Speaking on the public radio station KCRW, Waters said she wants the specifics of the investigation made public now, and a trial date set immediately so she can clear her name. She's bound by confidentiality agreements from discussing all the details, she said. After the jump, some reaction.

"The Daily Show" is its usual funny self, as Stewart notes about the $12 million the bank in question secured from the Troubled Asset Relief Program, or TARP. "Only $12 million in TARP money. Seriously? If that's all she could get out of TARP, that's not corruption, that's incompetence."

"Legislating while black," jokes "Senior Black Correspondent" Larry Wilmore.

On a more serious note, John McWhorter of The New Republic (The Informer goes highbrow!) has an interesting take on ethics and the Congressional Black Caucus. At one point, eight members of the Congressional Black Caucus were being investigated by the Office of Congressional Ethics.

Members of the older Civil Rights generation, to include Waters and the embattled Rep. Charlie Rangel, have personalized their political mission, McWhorter theorizes.

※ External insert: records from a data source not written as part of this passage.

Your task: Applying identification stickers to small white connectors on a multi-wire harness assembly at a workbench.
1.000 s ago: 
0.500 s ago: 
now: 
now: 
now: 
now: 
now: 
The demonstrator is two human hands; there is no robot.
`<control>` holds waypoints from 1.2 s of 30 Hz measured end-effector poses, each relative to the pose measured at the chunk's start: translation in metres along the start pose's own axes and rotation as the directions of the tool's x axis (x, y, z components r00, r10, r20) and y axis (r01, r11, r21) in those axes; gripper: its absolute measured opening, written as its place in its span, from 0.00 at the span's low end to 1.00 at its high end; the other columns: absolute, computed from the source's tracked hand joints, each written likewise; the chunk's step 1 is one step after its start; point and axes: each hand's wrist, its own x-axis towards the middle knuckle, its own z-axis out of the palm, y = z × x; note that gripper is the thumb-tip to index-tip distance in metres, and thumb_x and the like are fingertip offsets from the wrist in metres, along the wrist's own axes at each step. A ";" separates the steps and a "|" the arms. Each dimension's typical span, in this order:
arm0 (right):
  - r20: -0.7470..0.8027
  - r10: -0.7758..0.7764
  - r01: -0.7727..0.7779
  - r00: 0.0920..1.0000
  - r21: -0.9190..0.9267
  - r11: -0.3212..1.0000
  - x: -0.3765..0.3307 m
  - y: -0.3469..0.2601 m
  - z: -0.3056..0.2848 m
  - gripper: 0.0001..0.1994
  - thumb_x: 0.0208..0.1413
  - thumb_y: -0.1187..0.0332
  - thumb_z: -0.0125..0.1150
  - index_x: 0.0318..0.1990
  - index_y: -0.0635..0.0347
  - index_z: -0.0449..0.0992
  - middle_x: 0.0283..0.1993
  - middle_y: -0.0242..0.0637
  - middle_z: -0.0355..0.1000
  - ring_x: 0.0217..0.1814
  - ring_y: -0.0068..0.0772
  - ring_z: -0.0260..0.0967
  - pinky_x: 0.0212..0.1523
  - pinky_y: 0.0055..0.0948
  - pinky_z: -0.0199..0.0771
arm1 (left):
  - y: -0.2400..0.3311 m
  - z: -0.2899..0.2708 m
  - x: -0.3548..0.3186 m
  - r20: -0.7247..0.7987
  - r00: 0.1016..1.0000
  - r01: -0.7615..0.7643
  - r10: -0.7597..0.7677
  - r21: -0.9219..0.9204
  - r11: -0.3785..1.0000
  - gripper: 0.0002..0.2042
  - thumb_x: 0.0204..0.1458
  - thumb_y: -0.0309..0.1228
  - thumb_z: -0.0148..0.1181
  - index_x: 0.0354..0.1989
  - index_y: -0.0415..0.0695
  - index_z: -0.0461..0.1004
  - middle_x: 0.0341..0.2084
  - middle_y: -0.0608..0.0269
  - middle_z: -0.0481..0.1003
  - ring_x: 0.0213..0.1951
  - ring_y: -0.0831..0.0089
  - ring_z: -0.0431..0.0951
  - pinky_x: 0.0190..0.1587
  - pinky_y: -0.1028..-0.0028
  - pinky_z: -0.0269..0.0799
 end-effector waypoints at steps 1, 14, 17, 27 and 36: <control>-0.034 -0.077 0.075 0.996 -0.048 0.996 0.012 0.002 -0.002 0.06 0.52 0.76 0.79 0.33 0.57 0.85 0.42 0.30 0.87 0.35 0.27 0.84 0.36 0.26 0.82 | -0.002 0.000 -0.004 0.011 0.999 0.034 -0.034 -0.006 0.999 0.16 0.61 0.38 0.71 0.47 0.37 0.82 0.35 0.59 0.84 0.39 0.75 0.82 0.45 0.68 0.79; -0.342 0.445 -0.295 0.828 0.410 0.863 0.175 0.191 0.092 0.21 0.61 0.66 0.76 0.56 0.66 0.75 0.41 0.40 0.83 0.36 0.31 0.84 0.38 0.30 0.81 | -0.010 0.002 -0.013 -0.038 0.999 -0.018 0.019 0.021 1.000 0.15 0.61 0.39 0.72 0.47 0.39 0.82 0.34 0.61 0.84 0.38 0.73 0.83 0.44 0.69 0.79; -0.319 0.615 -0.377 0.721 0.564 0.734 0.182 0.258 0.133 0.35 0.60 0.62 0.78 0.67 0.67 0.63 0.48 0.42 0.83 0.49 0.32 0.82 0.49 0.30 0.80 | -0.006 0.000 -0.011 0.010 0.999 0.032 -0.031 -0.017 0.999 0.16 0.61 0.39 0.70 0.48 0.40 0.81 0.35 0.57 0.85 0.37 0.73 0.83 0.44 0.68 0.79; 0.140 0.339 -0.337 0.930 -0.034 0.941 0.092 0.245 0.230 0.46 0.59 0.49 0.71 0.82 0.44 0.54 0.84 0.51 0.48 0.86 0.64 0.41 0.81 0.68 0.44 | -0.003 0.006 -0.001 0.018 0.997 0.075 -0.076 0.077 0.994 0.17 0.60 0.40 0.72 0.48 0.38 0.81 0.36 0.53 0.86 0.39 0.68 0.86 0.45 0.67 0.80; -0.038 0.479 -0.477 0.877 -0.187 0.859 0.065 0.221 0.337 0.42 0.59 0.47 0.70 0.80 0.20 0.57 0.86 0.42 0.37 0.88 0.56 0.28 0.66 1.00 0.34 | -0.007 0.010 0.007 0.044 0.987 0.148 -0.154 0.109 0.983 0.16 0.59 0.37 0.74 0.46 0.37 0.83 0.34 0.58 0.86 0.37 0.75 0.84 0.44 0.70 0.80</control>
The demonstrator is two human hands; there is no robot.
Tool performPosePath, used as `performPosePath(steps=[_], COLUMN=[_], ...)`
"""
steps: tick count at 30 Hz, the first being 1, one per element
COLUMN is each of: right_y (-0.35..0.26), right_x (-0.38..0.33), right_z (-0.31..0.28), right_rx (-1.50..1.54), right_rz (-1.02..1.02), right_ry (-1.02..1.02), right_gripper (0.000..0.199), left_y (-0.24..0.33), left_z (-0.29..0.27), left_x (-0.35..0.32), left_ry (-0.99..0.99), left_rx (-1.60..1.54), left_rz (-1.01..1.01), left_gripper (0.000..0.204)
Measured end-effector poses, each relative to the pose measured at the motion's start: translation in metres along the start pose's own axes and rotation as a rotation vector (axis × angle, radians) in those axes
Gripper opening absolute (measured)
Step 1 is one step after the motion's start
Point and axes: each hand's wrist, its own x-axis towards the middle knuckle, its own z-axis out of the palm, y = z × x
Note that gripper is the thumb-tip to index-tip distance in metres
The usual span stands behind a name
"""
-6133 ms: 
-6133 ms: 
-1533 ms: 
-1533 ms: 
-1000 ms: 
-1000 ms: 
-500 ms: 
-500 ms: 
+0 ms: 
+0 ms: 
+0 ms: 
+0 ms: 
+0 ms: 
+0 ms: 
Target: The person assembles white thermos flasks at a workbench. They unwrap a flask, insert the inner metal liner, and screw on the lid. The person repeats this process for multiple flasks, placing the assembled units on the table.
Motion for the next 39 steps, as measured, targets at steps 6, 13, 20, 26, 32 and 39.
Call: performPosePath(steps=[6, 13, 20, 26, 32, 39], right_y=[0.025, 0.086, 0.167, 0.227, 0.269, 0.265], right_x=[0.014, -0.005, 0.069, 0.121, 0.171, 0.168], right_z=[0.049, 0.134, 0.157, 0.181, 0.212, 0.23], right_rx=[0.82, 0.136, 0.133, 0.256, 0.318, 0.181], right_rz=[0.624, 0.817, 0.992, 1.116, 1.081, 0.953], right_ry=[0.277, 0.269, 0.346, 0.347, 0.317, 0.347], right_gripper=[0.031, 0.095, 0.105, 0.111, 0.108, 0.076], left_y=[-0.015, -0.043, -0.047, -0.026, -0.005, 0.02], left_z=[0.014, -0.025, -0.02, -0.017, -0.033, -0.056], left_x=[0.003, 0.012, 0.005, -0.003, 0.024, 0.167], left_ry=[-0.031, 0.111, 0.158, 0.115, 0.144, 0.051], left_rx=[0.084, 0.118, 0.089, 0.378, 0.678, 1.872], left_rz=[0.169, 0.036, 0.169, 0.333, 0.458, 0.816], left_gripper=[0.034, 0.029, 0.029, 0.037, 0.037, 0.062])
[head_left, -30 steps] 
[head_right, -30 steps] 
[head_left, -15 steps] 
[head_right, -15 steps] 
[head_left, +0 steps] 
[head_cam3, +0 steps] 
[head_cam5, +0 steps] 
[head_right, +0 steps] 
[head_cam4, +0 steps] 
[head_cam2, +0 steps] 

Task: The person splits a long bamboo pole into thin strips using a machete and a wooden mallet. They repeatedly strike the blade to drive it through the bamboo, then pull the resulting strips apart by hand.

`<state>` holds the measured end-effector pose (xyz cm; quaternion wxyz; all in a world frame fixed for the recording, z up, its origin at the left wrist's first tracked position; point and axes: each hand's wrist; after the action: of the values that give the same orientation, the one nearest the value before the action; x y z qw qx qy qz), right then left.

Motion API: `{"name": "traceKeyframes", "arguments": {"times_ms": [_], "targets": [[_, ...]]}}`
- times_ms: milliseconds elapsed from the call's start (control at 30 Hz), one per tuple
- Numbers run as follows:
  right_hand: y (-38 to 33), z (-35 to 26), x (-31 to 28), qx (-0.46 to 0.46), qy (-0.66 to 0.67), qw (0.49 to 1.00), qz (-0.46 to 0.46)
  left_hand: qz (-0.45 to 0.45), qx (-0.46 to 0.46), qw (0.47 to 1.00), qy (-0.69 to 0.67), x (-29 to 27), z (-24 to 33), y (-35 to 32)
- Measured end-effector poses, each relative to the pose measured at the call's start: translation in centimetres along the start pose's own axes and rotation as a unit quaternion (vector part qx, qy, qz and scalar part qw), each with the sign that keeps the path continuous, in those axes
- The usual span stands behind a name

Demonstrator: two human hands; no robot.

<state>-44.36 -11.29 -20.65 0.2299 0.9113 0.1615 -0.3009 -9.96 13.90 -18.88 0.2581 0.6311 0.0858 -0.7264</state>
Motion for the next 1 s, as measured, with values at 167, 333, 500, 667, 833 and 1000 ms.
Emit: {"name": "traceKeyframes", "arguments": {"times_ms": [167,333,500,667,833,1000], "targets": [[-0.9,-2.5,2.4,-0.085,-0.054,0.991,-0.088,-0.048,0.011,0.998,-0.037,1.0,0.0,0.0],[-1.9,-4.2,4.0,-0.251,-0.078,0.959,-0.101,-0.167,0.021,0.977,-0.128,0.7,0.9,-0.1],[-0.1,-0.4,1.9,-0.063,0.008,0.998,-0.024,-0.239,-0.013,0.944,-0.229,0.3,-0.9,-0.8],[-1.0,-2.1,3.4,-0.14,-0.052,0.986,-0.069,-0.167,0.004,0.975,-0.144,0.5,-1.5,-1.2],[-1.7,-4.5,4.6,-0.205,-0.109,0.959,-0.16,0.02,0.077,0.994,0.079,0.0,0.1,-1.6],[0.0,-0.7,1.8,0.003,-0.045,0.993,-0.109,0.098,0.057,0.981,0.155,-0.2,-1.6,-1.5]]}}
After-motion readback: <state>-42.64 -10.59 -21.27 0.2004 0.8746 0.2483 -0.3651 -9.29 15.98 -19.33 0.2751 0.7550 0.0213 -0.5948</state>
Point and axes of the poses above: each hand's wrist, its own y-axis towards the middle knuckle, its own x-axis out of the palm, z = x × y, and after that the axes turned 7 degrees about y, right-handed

The (Congressional Black Caucus) traditionally calls itself "the conscience of Congress," and in its public statements and activities often functions as a kind of alternate NAACP rather than as a generator of legislation. Under this frame of mind, there would be little difference between serving "myself" and serving "my people." Surely to combat racism is a greater good than any other. My nonprofit is the fight against racism. The fight against racism is me. Me is the fight against racism. Why not improvise a little, especially if no one is looking?

This seems to be the only kind of explanation, given data in so far, on Maxine Waters' transgression. She consults with Barney Frank about the propriety of setting up a meeting over bailout funds between Treasury Secretary Henry Paulson and a consortium of minority-owned banks when her husband was a stockholder in one of the banks. Frank says it isn't a good idea, and yet she goes ahead with it, right down to the meeting itself being populated mainly by reps of the very bank her husband was involved with?

To suppose she was concerned solely with preserving her husband's stock returns may have its kicks.

But a better fit with her entire career's mission, not to mention her current justifications, is that she felt that saving minority banks was a greater good. It's not hard to see that she, in that position, would readily use as a main conduit the personal connections she naturally had with people at the bank her husband was involved with.

Especially if no one was looking. After all, look at what she has sometimes done even while people were looking--I will never forget her dancing on camera with L.A. gang members.